18 November 2022
For Immediate Media Release
VAT increase and house levy is an all out attack on low and average income earners
Claiming Our Future strongly opposes the intention by the Government to increase VAT and to introduce a flat €100 house levy which was confirmed today by Minister of Finance, Michael Noonan. Claiming Our Future believes that that such taxes and levies are entirely regressive, will hurt low and average income earners and will further deflate the economy leading to more job losses.
Lower and middle income earners pay a much higher percentage of their income in VAT than higher earners. According to the Economic and Social Review* the lowest 10% pay over 16% of their gross income on VAT. The highest 10% only pay 6% of their gross income in VAT.
According to Siobhan O’Donoghue, a spokesperson with Claiming Our Future, “VAT increases will take even more money out of the pockets of the people who are hanging on by a thread. It will harm spending, hurt businesses and cost jobs. In whose interest is such a decision? It’s not in the interest of people or the economy. We need to stand up now and fight these measures.”
Rory Hearne of Claiming Our Future says, “It beggars belief that a decision like this would be taken when the top 300 wealthiest with a combined wealth of 50 billion are left virtually untouched. Why does our government continue to protect them?”
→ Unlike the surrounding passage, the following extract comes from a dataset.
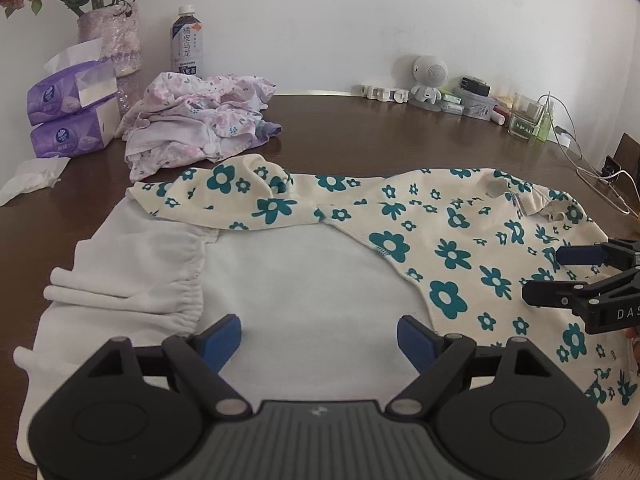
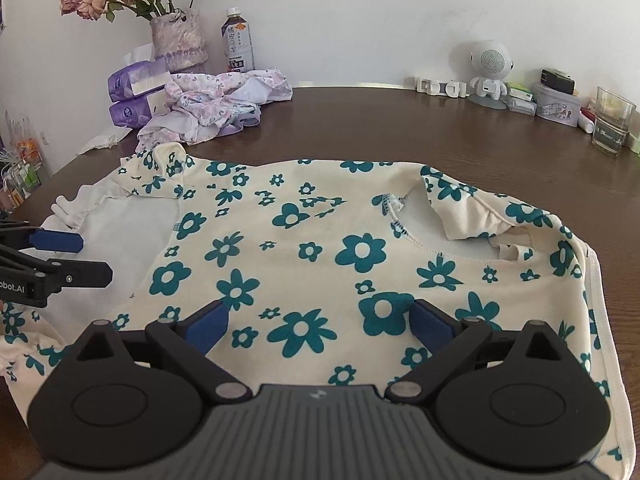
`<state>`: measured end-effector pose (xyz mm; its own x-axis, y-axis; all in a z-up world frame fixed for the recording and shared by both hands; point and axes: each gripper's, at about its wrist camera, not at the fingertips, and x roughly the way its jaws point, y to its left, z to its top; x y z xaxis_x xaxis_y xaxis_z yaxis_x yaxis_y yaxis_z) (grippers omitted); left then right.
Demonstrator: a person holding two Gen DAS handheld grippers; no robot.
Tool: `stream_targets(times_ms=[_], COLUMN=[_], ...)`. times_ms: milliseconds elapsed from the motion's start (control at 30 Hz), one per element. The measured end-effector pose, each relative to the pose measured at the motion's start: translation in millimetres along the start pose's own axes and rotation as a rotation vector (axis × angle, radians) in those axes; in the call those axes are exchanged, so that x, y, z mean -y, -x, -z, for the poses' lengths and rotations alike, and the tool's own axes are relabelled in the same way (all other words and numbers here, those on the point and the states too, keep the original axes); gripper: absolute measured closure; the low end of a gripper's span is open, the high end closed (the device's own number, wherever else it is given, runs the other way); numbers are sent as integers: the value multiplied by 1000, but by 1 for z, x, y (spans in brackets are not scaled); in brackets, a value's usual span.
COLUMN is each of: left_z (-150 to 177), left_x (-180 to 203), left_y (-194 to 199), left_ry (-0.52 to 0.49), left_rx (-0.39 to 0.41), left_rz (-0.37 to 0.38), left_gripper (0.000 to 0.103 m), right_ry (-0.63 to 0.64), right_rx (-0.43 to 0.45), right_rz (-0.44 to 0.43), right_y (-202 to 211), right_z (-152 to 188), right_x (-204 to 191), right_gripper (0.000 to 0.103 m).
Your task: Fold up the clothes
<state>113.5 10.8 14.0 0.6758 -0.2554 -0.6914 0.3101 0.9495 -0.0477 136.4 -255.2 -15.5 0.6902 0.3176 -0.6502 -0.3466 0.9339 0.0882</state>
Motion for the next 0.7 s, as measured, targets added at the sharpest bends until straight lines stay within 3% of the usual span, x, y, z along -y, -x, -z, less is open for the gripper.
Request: stream_targets(times_ms=[333, 700], left_z=[-15, -35], left_x=[9, 21], left_y=[-26, -49], left_ry=[-48, -151], left_rx=[-2, -22], left_rz=[-41, 37], left_gripper=[6, 3], right_ry=[7, -90], right_rx=[-2, 7], right_rz=[18, 155], right_y=[-18, -27], right_z=[-14, -19], right_x=[6, 14], right_gripper=[1, 1])
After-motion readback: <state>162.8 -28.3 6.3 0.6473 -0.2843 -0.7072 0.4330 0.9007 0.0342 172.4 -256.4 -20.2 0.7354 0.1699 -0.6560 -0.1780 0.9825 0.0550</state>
Siobhan O’Donoghue states, “There are real alternatives and choices to be made in addressing the budget deficit and jobs crisis. The wealthy haven’t been called upon to do enough for the common good of the country. Most wouldn’t mind being asked to pay more in taxes especially when so many of their fellow Irish citizens are suffering.”
Claiming Our Future has launched a nationwide petition calling on the government to enact tax measures for wealthy and high income groups to generate much needed revenue to protect services and to invest in jobs.
Claiming Our Future is a progressive movement of people committed a more equal, inclusive and sustainable Ireland. www.claimingourfuture.ie.
*NOTES ”The Distributional Effects of Value Added Tax in Ireland”, Eimar Leahy, Sean Lyons & Richard S.J. Toll, The Economic and Social Review, Vol. 42, No. 2, Summer 2011.